DIRECTIONS: Your answer should be each line of the entries that contains the word "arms", copied in full.

(Stored data)

┏━━

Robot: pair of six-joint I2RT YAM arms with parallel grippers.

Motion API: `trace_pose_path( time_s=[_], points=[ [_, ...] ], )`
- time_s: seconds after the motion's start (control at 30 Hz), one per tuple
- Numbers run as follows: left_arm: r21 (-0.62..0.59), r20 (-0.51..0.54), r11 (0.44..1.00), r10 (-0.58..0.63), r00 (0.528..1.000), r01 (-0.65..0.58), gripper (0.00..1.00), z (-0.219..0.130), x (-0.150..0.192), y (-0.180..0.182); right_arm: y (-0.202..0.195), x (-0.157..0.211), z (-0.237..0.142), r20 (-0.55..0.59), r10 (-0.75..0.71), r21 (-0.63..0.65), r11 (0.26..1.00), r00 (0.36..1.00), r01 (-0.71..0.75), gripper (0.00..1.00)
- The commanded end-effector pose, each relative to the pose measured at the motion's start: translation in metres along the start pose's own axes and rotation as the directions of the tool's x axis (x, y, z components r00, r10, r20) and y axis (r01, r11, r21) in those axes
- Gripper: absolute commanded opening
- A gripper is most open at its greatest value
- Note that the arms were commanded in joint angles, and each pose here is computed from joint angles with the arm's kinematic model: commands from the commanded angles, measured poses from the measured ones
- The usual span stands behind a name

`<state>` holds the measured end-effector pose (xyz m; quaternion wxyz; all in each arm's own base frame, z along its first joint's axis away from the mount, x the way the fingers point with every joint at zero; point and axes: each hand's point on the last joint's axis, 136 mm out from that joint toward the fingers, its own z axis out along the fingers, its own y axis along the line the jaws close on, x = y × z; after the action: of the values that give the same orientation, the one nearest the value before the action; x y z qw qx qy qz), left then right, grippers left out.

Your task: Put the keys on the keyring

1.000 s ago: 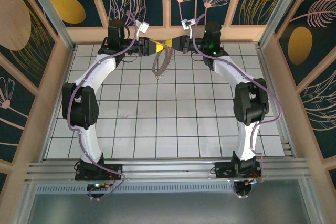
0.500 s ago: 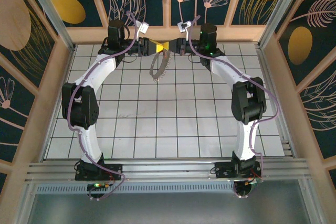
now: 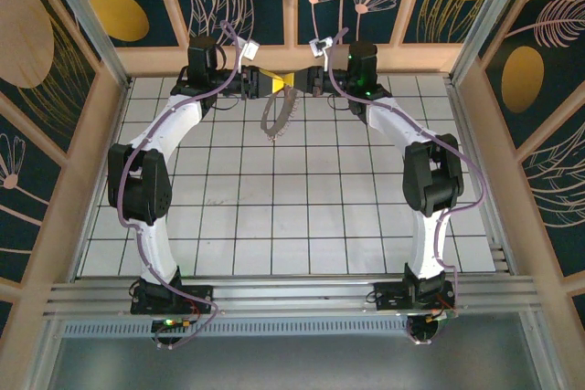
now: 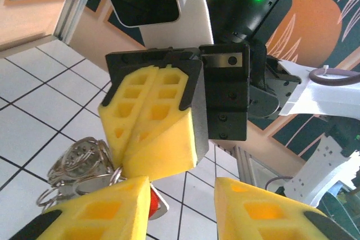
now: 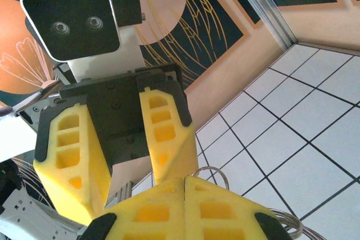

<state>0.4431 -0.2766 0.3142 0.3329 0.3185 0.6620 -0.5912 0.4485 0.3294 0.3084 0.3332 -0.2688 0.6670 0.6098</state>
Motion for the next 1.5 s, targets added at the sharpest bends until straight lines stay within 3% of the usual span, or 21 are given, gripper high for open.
trace_pose_path(
  time_s=[0.0, 0.83, 1.47],
  points=[
    [-0.023, 0.028, 0.996, 0.086, 0.996, -0.086, 0.36, -0.012, -0.022, -0.014, 0.022, -0.016, -0.014, 0.028, -0.082, -0.008, 0.997, 0.996, 0.083, 0.0],
    [0.076, -0.007, 0.993, 0.097, 0.995, -0.096, 0.4, -0.007, -0.026, -0.022, 0.064, -0.03, -0.032, 0.07, -0.127, -0.05, 0.99, 0.989, 0.13, 0.0],
    [0.12, -0.024, 0.986, 0.12, 0.992, -0.116, 0.39, 0.01, -0.022, -0.037, 0.059, -0.033, -0.03, 0.088, -0.115, -0.056, 0.991, 0.989, 0.12, 0.0]
  ],
)
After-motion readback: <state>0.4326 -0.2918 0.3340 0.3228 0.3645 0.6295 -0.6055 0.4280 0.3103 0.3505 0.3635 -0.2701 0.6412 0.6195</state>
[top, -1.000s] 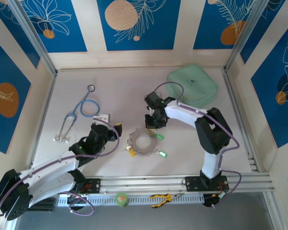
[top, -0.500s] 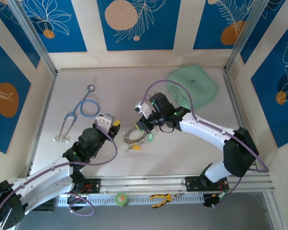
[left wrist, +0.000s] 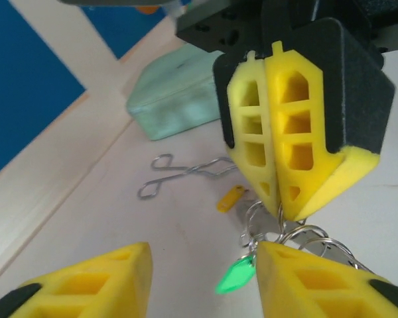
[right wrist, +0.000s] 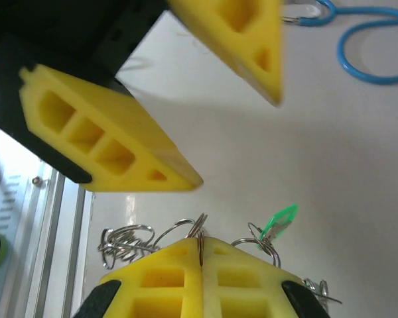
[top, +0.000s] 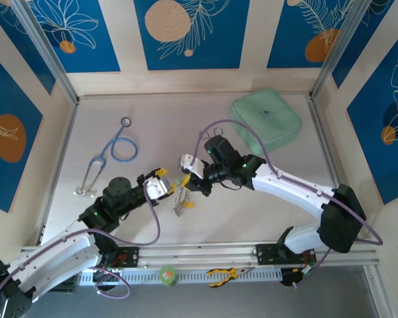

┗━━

REPLY TO THE TASK:
Robot: pair of six-joint I2RT YAM arms with parallel grippers.
- Note that the arms were commanded in joint angles, and each pose here is computed from joint angles with the arm's kinematic model: commands from the commanded angles, measured poses from the measured ones

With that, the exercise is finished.